Instructions for the task » Lines below that include "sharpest" are the answer; copy each one.

Task inputs »

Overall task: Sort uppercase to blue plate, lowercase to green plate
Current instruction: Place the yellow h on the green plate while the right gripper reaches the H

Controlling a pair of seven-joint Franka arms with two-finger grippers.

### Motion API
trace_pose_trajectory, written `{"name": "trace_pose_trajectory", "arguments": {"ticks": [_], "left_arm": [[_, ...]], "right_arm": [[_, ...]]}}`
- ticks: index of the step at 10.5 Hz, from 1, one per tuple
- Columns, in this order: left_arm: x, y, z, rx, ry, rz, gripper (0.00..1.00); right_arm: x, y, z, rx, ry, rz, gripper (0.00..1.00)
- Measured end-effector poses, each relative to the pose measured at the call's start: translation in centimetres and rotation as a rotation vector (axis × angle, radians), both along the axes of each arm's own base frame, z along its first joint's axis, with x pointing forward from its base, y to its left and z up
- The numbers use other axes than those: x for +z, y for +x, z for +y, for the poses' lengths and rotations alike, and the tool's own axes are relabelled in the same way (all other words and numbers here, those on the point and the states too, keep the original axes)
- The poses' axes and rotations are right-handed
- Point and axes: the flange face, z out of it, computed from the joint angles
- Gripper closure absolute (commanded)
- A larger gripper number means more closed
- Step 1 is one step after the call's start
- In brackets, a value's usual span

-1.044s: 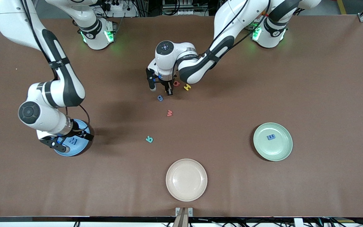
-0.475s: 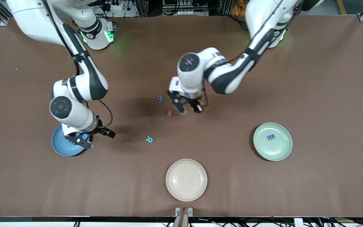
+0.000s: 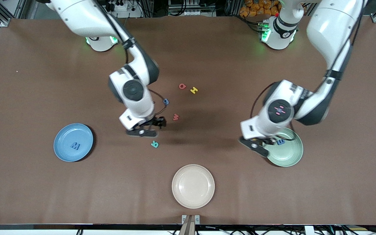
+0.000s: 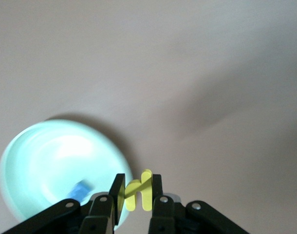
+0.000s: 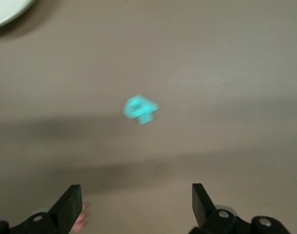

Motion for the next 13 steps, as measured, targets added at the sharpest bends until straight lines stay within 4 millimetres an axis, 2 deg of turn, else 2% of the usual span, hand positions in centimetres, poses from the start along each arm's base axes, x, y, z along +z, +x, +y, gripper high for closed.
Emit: {"name": "trace_pose_trajectory", "arguments": {"ticks": [1,2,3,4,5,7,8,10,13], "left_arm": [[-0.9,0.8,3.1,0.036,0.024,0.009,1.0],[-2.0,1.1,5.1,0.058,0.045,0.023,0.92],[-3.1,1.1,6.3,0.074,0.061,0.038,0.67],[-4.2,1.1,7.2,0.086,0.072,0.055,0.11],[-5.2,1.0,7.7,0.095,0.077,0.069,0.0],[-5.7,1.0,7.9,0.107,0.078,0.075,0.0],[-5.5,1.1,7.7,0.114,0.076,0.07,0.0],[-4.8,1.6,7.7,0.119,0.072,0.054,0.0],[-4.0,2.4,8.8,0.14,0.078,0.033,0.0]], "right_arm": [[-0.5,-2.4,3.6,0.093,-0.023,-0.013,0.0],[-1.3,-5.5,7.3,0.19,-0.042,-0.018,0.0],[-2.0,-8.5,10.4,0.271,-0.053,-0.014,0.0],[-2.6,-11.8,13.2,0.355,-0.059,-0.008,0.0],[-3.2,-14.9,15.5,0.433,-0.066,-0.003,0.0],[-3.8,-20.1,18.9,0.622,-0.082,0.007,0.0],[-4.0,-21.7,19.8,0.725,-0.092,0.016,0.0],[-4.4,-22.7,20.1,0.874,-0.108,0.034,0.0],[-5.3,-22.0,19.2,1.01,-0.131,0.063,0.0]]}}
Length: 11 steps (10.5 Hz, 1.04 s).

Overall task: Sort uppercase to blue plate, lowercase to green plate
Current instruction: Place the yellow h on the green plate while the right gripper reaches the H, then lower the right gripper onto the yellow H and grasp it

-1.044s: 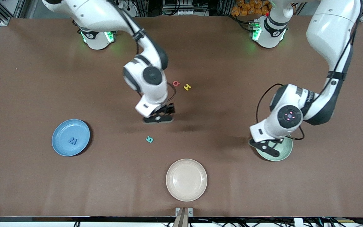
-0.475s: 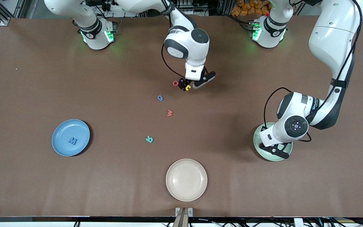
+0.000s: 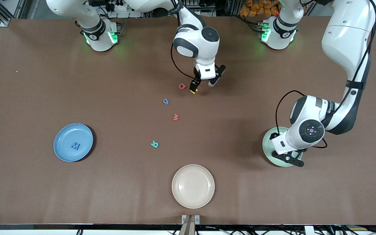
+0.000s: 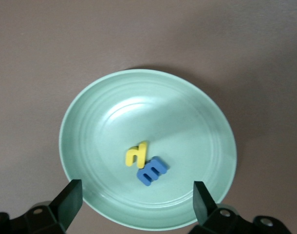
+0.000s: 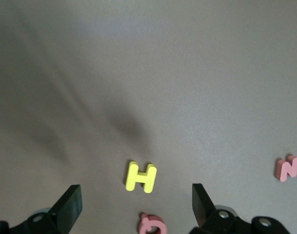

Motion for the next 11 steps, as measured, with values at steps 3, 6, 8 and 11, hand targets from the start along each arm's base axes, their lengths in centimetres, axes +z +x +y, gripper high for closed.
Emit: {"name": "trace_pose_trajectory", "arguments": {"ticks": [3,6,8,11], "left_arm": [[-0.3,0.0,0.2,0.003,0.003,0.005,0.0],[-1.3,-0.3,-0.4,-0.005,0.003,0.02,0.0],[-1.6,-0.4,-0.7,-0.007,0.004,0.024,0.0],[-1.7,-0.5,-0.7,-0.007,0.004,0.026,0.0]], "right_arm": [[-1.7,0.6,-1.2,0.024,0.038,0.002,0.0],[-4.0,-0.4,-2.5,-0.092,0.092,0.066,0.0],[-4.0,-0.7,-2.3,-0.151,0.101,0.076,0.0],[-4.0,-0.8,-2.3,-0.156,0.1,0.078,0.0]]}}
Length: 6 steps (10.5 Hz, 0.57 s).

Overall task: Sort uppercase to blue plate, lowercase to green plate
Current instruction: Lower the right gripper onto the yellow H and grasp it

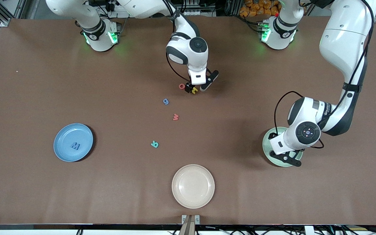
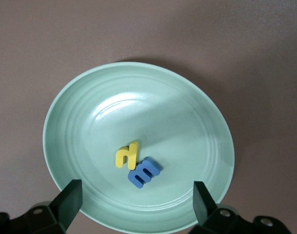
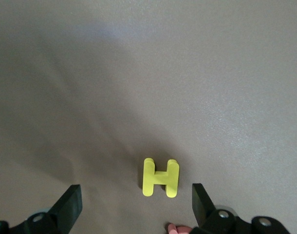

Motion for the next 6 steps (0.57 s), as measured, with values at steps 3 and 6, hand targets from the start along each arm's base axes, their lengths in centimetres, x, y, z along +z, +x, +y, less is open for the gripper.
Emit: {"name": "trace_pose_trajectory", "arguments": {"ticks": [3,6], "left_arm": [[0.02,-0.01,-0.1,0.001,0.0,-0.001,0.0],[0.67,0.29,-0.1,0.023,0.0,-0.018,0.0]], "right_arm": [[-0.07,0.17,-0.16,0.011,-0.002,-0.001,0.0],[-0.08,0.74,-0.45,0.031,-0.002,-0.012,0.0]]}}
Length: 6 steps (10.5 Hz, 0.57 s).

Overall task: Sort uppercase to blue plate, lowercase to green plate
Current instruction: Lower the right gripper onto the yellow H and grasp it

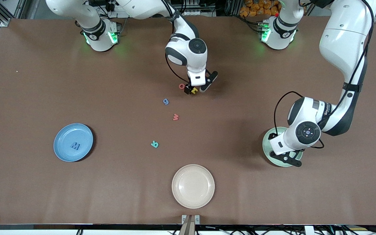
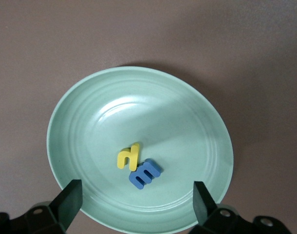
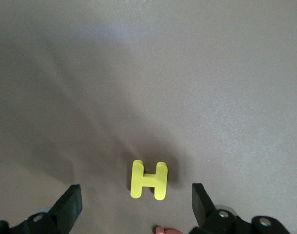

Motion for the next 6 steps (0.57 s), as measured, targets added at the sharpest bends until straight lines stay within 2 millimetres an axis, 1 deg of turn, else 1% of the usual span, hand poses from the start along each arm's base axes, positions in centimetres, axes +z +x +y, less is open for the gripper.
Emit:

Output of the exercise »
Motion for the next 13 steps, as measured, targets added at the sharpest bends until straight lines stay within 4 millimetres an axis, 2 deg of turn, else 2% of the usual span, hand positions in centimetres, poses from the start along each arm's base axes, x, y, z along +z, +x, +y, gripper high for closed.
Motion for the next 6 steps (0.57 s), as measured, targets added at the sharpest bends until straight lines stay within 2 millimetres an axis, 1 deg of turn, else 1% of the usual span, hand poses from the start along each arm's base axes, positions in centimetres, axes +z +x +y, less is open for the gripper.

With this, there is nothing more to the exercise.